By subtracting the second equation from the first, one will get  ${\mathbf{D}}^{\mathbf{2}}\mathbf{\left[}\mathbf{y}\mathbf{\right]}\mathbf{-}\mathbf{D}\mathbf{\left[}\mathbf{y}\mathbf{\right]}\mathbf{-}\mathbf{2}\mathbf{y}\mathbf{=}\mathbf{0}$

The corresponding auxiliary equation is  ${\mathbf{r}}^{\mathbf{2}}\mathbf{-}\mathbf{r}\mathbf{-}\mathbf{2}\mathbf{=}\mathbf{0}$ and its roots are:

 ${\mathbf{r}}_{\mathbf{1}\mathbf{,}\mathbf{2}}\mathbf{=}\frac{\mathbf{1}\mathbf{\pm }\sqrt{\mathbf{1}\mathbf{+}\mathbf{8}}}{\mathbf{2}}\Rightarrow {\mathbf{r}}_{\mathbf{1}}\mathbf{=}\mathbf{-}\mathbf{1}\mathbf{,} {\mathbf{r}}_{\mathbf{2}}\mathbf{=}\mathbf{2}$

So, the general solution for  $y$ is  $\mathbf{y}\mathbf{\left(}\mathbf{t}\mathbf{\right)}\mathbf{=}{\mathbf{c}}_{\mathbf{1}}{\mathbf{e}}^{\mathbf{-}\mathbf{t}}\mathbf{+}{\mathbf{c}}_{\mathbf{2}}{\mathbf{e}}^{\mathbf{2}\mathbf{t}}$

One will now find the general solution for $x$. The equation  $\mathbf{D}\left[\mathbf{x}\right]\mathbf{+}\mathbf{x}\mathbf{-}\mathbf{D}\left[\mathbf{y}\right]\mathbf{-}\mathbf{y}\mathbf{=}\mathbf{0}$ gives us that $\mathbf{D}\left[\mathbf{x}\right]\mathbf{+}\mathbf{x}\mathbf{=}\mathbf{D}\left[\mathbf{y}\right]\mathbf{+}\mathbf{y}$.

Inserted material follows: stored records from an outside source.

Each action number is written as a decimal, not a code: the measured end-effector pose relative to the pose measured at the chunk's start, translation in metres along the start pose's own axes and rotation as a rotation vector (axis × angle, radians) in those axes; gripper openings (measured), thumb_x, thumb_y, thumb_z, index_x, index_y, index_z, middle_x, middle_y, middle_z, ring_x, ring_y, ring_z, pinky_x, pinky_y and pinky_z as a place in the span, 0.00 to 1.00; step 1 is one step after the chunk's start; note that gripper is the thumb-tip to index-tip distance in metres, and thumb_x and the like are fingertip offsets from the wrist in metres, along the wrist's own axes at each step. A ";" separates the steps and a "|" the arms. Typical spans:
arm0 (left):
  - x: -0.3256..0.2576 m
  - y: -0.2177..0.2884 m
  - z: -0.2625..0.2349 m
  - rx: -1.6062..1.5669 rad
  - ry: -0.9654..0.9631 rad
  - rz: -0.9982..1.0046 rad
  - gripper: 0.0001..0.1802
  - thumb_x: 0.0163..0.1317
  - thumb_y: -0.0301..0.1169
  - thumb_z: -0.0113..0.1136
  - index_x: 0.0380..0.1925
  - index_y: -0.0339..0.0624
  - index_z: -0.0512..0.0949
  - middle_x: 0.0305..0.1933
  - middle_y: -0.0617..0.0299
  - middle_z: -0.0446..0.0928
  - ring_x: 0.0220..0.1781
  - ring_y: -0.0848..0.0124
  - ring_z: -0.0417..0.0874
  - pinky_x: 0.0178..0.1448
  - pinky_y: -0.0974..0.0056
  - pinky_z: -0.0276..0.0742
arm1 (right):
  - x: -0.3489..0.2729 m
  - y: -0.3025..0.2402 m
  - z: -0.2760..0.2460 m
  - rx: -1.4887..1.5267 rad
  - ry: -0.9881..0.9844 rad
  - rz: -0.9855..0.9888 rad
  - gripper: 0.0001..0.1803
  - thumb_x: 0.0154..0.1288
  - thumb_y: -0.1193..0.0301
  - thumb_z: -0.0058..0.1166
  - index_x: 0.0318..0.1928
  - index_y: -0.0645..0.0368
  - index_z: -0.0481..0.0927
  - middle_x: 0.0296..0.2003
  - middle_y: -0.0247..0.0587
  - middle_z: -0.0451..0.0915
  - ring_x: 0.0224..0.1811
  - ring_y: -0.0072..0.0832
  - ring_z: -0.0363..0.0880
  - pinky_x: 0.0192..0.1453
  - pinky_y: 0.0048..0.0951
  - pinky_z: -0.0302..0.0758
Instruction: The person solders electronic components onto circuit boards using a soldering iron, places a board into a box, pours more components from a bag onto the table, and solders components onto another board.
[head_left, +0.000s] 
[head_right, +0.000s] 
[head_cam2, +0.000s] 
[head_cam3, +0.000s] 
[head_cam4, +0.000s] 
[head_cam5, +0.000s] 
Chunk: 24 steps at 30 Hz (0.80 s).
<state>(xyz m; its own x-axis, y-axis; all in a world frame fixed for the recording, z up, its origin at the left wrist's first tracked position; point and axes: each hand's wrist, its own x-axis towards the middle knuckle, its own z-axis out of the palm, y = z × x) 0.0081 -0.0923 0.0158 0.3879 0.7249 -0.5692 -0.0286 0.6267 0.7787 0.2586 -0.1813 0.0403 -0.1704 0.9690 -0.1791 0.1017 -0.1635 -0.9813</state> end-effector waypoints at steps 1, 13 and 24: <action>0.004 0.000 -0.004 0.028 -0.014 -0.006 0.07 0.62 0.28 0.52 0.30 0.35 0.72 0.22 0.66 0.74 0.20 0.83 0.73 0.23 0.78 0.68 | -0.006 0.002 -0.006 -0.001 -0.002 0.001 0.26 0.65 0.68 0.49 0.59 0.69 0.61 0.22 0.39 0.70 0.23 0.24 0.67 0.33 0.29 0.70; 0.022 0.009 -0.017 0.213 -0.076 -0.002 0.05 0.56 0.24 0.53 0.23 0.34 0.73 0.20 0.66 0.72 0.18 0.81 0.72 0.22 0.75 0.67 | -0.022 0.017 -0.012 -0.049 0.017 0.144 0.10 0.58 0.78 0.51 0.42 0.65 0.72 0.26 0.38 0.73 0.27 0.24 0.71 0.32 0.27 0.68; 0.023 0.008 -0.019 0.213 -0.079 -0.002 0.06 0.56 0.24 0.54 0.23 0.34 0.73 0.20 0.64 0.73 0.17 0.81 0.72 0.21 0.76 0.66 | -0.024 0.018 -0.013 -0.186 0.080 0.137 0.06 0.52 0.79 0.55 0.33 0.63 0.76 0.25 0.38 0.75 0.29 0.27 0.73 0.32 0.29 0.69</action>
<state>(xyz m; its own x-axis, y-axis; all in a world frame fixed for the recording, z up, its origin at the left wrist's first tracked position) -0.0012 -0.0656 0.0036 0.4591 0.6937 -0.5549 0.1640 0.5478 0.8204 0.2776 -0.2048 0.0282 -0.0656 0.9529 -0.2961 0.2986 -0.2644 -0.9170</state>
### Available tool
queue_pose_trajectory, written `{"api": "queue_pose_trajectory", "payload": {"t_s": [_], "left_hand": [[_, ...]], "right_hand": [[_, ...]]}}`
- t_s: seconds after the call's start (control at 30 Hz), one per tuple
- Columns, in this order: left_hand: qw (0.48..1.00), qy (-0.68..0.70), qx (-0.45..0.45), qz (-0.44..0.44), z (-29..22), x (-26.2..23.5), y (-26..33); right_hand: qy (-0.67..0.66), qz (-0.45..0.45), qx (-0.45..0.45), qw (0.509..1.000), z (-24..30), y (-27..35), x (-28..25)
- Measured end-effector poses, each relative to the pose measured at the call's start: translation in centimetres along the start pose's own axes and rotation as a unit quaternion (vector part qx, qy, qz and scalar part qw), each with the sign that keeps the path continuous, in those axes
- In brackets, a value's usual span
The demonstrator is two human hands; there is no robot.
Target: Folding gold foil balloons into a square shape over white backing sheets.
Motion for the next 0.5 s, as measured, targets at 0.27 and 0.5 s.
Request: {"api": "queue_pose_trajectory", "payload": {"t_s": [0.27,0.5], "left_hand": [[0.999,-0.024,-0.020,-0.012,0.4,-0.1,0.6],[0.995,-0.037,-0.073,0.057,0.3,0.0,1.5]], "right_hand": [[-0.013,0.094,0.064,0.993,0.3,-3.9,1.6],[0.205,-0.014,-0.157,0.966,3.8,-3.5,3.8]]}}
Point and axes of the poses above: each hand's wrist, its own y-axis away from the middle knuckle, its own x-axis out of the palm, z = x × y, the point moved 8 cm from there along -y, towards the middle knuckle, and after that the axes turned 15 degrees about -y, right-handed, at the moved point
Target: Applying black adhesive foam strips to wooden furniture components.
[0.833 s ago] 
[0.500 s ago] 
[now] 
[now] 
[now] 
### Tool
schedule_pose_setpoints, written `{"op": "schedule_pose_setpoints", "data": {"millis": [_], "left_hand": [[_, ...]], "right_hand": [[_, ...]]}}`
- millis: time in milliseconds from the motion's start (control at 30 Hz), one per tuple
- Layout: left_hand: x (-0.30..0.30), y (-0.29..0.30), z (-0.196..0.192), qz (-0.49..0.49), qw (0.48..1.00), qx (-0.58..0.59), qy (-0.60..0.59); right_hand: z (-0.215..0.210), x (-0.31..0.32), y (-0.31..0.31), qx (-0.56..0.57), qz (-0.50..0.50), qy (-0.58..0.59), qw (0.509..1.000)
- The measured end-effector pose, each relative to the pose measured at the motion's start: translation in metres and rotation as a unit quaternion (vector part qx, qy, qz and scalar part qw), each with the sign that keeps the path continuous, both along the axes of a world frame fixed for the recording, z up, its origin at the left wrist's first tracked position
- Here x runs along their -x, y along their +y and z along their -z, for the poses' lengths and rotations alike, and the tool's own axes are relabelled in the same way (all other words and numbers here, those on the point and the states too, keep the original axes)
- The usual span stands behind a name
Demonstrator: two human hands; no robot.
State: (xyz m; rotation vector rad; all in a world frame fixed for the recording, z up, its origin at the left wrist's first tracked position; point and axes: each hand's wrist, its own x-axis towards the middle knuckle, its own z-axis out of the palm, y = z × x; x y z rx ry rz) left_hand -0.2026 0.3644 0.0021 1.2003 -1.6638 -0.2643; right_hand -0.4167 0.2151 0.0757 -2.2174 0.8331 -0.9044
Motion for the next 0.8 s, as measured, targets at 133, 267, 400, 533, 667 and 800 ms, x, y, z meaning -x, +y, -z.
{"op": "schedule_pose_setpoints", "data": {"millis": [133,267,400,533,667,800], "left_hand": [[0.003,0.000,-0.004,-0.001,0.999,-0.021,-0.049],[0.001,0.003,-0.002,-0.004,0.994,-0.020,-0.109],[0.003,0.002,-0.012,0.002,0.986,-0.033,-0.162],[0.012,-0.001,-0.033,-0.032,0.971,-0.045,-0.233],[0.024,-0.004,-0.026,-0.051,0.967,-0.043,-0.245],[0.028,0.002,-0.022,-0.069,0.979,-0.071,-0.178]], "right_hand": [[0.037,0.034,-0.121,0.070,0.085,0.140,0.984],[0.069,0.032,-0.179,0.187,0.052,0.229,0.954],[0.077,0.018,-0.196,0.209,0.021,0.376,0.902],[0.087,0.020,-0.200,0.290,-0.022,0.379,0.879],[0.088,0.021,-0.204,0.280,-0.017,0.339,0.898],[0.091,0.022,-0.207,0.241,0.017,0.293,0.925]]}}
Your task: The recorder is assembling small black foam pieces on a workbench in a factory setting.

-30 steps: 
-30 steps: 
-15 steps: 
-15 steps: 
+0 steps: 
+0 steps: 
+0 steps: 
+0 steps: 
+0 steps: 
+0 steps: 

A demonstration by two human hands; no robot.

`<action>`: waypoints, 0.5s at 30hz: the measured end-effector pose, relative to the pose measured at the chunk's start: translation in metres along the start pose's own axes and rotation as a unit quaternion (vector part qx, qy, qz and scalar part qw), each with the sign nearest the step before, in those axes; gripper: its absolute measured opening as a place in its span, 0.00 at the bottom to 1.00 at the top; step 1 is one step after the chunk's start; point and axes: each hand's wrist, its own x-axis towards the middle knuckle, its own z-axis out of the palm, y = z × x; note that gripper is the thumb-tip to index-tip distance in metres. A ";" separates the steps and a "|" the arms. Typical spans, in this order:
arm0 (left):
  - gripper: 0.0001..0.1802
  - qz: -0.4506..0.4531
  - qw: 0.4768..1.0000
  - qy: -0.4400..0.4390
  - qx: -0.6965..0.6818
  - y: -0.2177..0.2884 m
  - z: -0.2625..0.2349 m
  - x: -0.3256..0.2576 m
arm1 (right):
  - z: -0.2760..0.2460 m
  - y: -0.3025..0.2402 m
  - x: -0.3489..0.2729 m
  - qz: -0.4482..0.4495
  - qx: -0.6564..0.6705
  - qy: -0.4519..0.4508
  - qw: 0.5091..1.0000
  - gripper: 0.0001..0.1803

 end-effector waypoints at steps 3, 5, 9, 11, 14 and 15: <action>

So, one will find the first derivative of y and substitute it into the previous equation to obtain $\mathbf{D}\left[\mathbf{x}\right]\mathbf{-}\mathbf{x}$.

 $$\begin{gathered} \mathbf{D}\mathbf{\left[}\mathbf{y}\mathbf{\right]}\mathbf{=}\mathbf{D}\left[{\mathbf{c}}_{\mathbf{1}}{\mathbf{e}}^{\mathbf{-}\mathbf{t}}\mathbf{+}{\mathbf{c}}_{\mathbf{2}}{\mathbf{e}}^{\mathbf{2}\mathbf{t}}\right] \\ \mathbf{=}\mathbf{-}{\mathbf{c}}_{\mathbf{1}}{\mathbf{e}}^{\mathbf{-}\mathbf{t}}\mathbf{+}\mathbf{2}{\mathbf{c}}_{\mathbf{2}}{\mathbf{e}}^{\mathbf{2}\mathbf{t}} \\ \mathbf{D}\mathbf{\left[}\mathbf{x}\mathbf{\right]}\mathbf{+}\mathbf{x}\mathbf{=}\mathbf{D}\mathbf{\left[}\mathbf{y}\mathbf{\right]}\mathbf{+}\mathbf{y} \\ \mathbf{=}\mathbf{-}{\mathbf{c}}_{\mathbf{1}}{\mathbf{e}}^{\mathbf{-}\mathbf{t}}\mathbf{+}\mathbf{2}{\mathbf{c}}_{\mathbf{2}}{\mathbf{e}}^{\mathbf{2}\mathbf{t}}\mathbf{+}{\mathbf{c}}_{\mathbf{1}}{\mathbf{e}}^{\mathbf{-}\mathbf{t}}\mathbf{+}{\mathbf{c}}_{\mathbf{2}}{\mathbf{e}}^{\mathbf{2}\mathbf{t}} \\ \mathbf{D}\mathbf{\left[}\mathbf{x}\mathbf{\right]}\mathbf{+}\mathbf{x}\mathbf{=}\mathbf{3}{\mathbf{c}}_{\mathbf{2}}{\mathbf{e}}^{\mathbf{2}\mathbf{t}} \end{gathered}$$

One can find a homogeneous solution. The auxiliary equation is  $\mathbf{r}\mathbf{+}\mathbf{1}\mathbf{=}\mathbf{0}$ and its solution is $\mathbf{r}\mathbf{=}\mathbf{-}\mathbf{1}$  so the homogeneous solution for $x$  is  ${\mathbf{x}}_{\mathbf{h}}\mathbf{\left(}\mathbf{t}\mathbf{\right)}\mathbf{=}{\mathbf{d}}_{\mathbf{1}}{\mathbf{e}}^{\mathbf{-}\mathbf{t}}$

Now, one can find a particular solution using the method of undetermined coefficients. 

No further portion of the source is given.